Lors de la construction de ma maison en 2003, nous avons relevé un défaut sur la noue de la toiture, noté en réserve à la réception. Le constructeur a disparu sans laisser d'adresse. Le charpentier a refusé d'intervenir, n'ayant pas été payé. Plusieurs années plus tard, des infiltrations d'eau sont apparues. L'assurance décennale a refusé de couvrir, arguant que nous connaissions le problème dès le départ et que nous avions 2 ans pour le réparer – alors qu'à l'époque, aucune fuite n'était visible. Un couvreur estime nécessaire de refaire toute la toiture. Quels recours avons-nous ? À qui s'adresser ? Nous avons déjà dû refaire le plafond à cause des fuites.

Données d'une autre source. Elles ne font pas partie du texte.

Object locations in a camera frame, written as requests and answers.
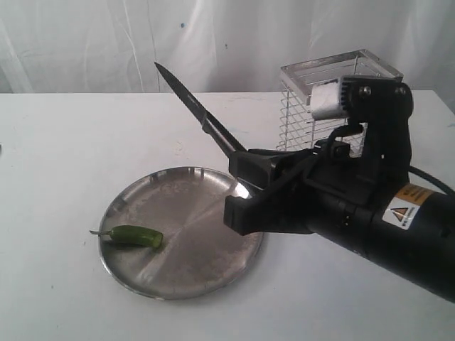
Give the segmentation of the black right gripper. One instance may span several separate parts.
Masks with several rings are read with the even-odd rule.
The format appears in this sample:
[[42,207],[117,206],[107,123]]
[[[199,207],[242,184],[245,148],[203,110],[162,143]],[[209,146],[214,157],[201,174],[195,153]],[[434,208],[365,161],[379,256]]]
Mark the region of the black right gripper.
[[[318,234],[324,238],[406,238],[409,226],[391,212],[410,205],[395,200],[408,184],[411,159],[406,134],[368,134],[361,156],[344,142],[323,141],[298,151],[249,149],[227,155],[229,173],[252,190],[227,196],[223,222],[245,236],[256,232]],[[305,165],[297,165],[306,158]]]

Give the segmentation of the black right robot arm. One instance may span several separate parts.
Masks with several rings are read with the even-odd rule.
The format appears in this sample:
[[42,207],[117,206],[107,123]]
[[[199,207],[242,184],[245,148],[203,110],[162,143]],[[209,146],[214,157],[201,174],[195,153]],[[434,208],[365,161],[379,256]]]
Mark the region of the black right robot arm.
[[224,223],[240,235],[317,234],[454,300],[454,193],[409,167],[363,182],[346,142],[285,152],[227,152],[229,172],[252,196],[229,196]]

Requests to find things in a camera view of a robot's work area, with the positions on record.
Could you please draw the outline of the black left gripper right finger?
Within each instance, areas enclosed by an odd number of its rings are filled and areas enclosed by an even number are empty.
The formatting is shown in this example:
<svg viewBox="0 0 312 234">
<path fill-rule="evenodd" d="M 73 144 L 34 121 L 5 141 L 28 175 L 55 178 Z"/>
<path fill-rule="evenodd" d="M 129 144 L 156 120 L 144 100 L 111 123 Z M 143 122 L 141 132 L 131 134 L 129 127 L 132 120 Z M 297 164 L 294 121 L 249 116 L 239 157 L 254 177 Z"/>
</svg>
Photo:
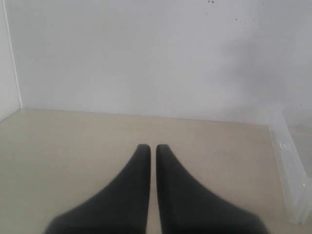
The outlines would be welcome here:
<svg viewBox="0 0 312 234">
<path fill-rule="evenodd" d="M 156 186 L 164 234 L 266 234 L 261 219 L 201 185 L 166 144 L 156 147 Z"/>
</svg>

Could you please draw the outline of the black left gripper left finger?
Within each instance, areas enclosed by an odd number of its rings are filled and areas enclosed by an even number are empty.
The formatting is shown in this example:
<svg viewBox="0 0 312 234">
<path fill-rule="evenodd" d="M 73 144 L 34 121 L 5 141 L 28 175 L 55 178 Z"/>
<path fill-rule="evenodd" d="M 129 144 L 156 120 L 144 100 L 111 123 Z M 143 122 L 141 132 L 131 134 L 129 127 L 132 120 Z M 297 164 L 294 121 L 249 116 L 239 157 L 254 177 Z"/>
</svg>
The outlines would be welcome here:
<svg viewBox="0 0 312 234">
<path fill-rule="evenodd" d="M 151 187 L 151 149 L 139 144 L 125 167 L 100 192 L 55 217 L 47 234 L 144 234 Z"/>
</svg>

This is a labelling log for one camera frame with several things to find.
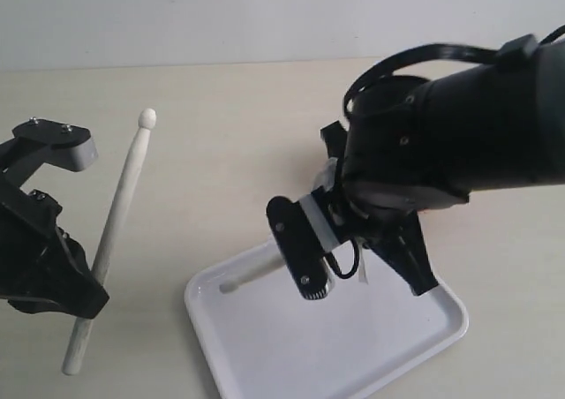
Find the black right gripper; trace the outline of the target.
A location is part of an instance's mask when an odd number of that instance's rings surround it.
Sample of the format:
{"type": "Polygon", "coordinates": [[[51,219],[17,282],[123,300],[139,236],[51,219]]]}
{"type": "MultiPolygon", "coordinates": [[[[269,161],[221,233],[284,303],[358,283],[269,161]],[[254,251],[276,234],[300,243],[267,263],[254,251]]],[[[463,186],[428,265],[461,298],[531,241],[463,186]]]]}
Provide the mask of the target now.
{"type": "Polygon", "coordinates": [[[360,240],[416,297],[438,286],[418,212],[469,200],[432,144],[430,116],[460,108],[466,87],[460,77],[378,76],[356,80],[343,98],[350,126],[328,193],[332,222],[341,241],[360,240]]]}

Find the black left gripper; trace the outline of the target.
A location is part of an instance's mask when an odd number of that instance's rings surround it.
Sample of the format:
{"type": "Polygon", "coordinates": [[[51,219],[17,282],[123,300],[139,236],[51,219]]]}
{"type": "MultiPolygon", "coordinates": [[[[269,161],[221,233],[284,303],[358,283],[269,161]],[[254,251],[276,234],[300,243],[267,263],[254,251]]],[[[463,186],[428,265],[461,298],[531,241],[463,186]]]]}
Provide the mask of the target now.
{"type": "Polygon", "coordinates": [[[46,192],[23,192],[1,176],[1,283],[19,312],[60,312],[94,319],[109,294],[94,278],[82,246],[57,229],[61,205],[46,192]]]}

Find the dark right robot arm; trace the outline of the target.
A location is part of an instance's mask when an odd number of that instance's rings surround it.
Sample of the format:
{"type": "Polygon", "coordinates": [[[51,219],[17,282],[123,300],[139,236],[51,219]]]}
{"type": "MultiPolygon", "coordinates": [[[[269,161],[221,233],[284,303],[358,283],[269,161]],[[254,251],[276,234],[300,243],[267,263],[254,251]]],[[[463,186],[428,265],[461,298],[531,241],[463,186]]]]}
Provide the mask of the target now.
{"type": "Polygon", "coordinates": [[[564,32],[396,53],[350,85],[343,114],[328,199],[337,240],[371,250],[423,295],[438,280],[420,212],[563,183],[564,32]]]}

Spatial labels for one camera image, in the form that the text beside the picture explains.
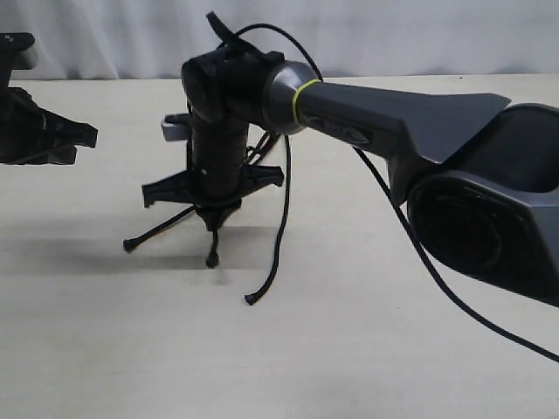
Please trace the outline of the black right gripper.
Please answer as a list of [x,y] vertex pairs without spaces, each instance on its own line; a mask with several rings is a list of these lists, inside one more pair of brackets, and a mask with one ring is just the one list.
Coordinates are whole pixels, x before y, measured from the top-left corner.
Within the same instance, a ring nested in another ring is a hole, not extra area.
[[223,206],[270,185],[282,186],[279,167],[245,162],[249,124],[228,118],[209,123],[190,114],[187,168],[175,175],[141,186],[143,205],[157,202],[192,203],[207,231],[218,231],[227,219]]

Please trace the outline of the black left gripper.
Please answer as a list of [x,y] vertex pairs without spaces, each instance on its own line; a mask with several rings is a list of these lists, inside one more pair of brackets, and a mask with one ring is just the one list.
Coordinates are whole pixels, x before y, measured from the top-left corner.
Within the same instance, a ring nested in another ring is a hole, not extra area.
[[97,129],[50,112],[21,87],[1,93],[1,163],[73,165],[77,148],[95,148]]

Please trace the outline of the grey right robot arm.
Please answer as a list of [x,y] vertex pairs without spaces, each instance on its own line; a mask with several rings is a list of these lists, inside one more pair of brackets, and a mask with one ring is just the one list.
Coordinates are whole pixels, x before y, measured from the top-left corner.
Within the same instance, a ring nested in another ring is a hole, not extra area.
[[322,82],[281,53],[232,47],[181,70],[191,114],[162,124],[190,140],[189,167],[142,189],[146,205],[192,203],[217,229],[240,200],[280,184],[244,161],[250,125],[311,128],[386,161],[390,200],[450,269],[558,302],[558,111],[493,93],[432,95]]

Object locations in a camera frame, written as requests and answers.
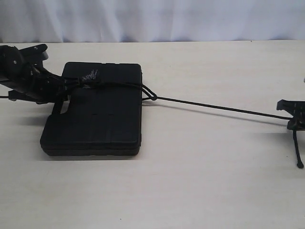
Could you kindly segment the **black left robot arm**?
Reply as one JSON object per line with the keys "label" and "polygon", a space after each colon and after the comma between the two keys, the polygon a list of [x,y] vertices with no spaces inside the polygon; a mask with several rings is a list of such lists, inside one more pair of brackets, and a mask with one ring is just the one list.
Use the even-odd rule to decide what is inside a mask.
{"label": "black left robot arm", "polygon": [[37,104],[67,101],[71,91],[81,85],[78,78],[65,78],[43,67],[48,59],[46,44],[18,49],[0,47],[0,84],[10,88],[11,101],[28,101]]}

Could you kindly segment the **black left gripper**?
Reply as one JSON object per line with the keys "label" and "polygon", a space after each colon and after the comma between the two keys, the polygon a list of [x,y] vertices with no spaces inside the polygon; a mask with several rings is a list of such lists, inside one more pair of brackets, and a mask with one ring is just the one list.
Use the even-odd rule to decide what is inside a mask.
{"label": "black left gripper", "polygon": [[28,62],[7,61],[7,87],[11,89],[8,99],[11,101],[54,103],[52,112],[60,112],[63,103],[70,99],[68,90],[79,85],[79,78],[58,76]]}

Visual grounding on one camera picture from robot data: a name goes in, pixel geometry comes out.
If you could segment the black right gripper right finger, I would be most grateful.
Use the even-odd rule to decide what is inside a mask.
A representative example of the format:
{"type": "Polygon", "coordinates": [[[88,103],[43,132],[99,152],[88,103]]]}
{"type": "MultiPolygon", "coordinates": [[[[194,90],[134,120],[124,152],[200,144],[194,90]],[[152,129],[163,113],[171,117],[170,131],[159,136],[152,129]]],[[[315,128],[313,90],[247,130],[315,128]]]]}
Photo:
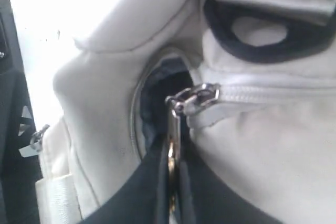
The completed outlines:
{"type": "Polygon", "coordinates": [[[179,179],[181,223],[265,223],[259,209],[229,189],[205,164],[186,123],[181,129],[179,179]]]}

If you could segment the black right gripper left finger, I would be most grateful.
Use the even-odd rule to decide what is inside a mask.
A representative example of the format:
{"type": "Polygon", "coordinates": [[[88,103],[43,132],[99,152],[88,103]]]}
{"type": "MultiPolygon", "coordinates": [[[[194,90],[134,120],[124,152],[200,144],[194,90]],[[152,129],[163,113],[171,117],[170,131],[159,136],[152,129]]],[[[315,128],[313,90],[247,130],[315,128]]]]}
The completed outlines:
{"type": "Polygon", "coordinates": [[[83,222],[150,224],[169,223],[169,219],[167,143],[160,135],[120,190],[83,222]]]}

Normalement, ces travaux relèvent de la garantie décennale du constructeur. Même en cas de faillite et de non-paiement des primes, cette assurance couvre les désordres affectant la solidité du bâtiment, son étanchéité ou le rendant impropre à l'habitation, dans les 10 ans suivant la réception (et non 2 ans).
Cette situation illustre l'intérêt de l'assurance dommages-ouvrage (DO), obligatoire, qui protège en cas de défaillance de l'entreprise. Si souscrite, activez-la. Conservez l'attestation d'assurance décennale du constructeur et adressez un recours à son assureur.
Idéalement, les assurances auraient dû être activées dès l'année de réception. Les dommages ultérieurs auraient été pris en charge comme aggravation des malfaçons initiales.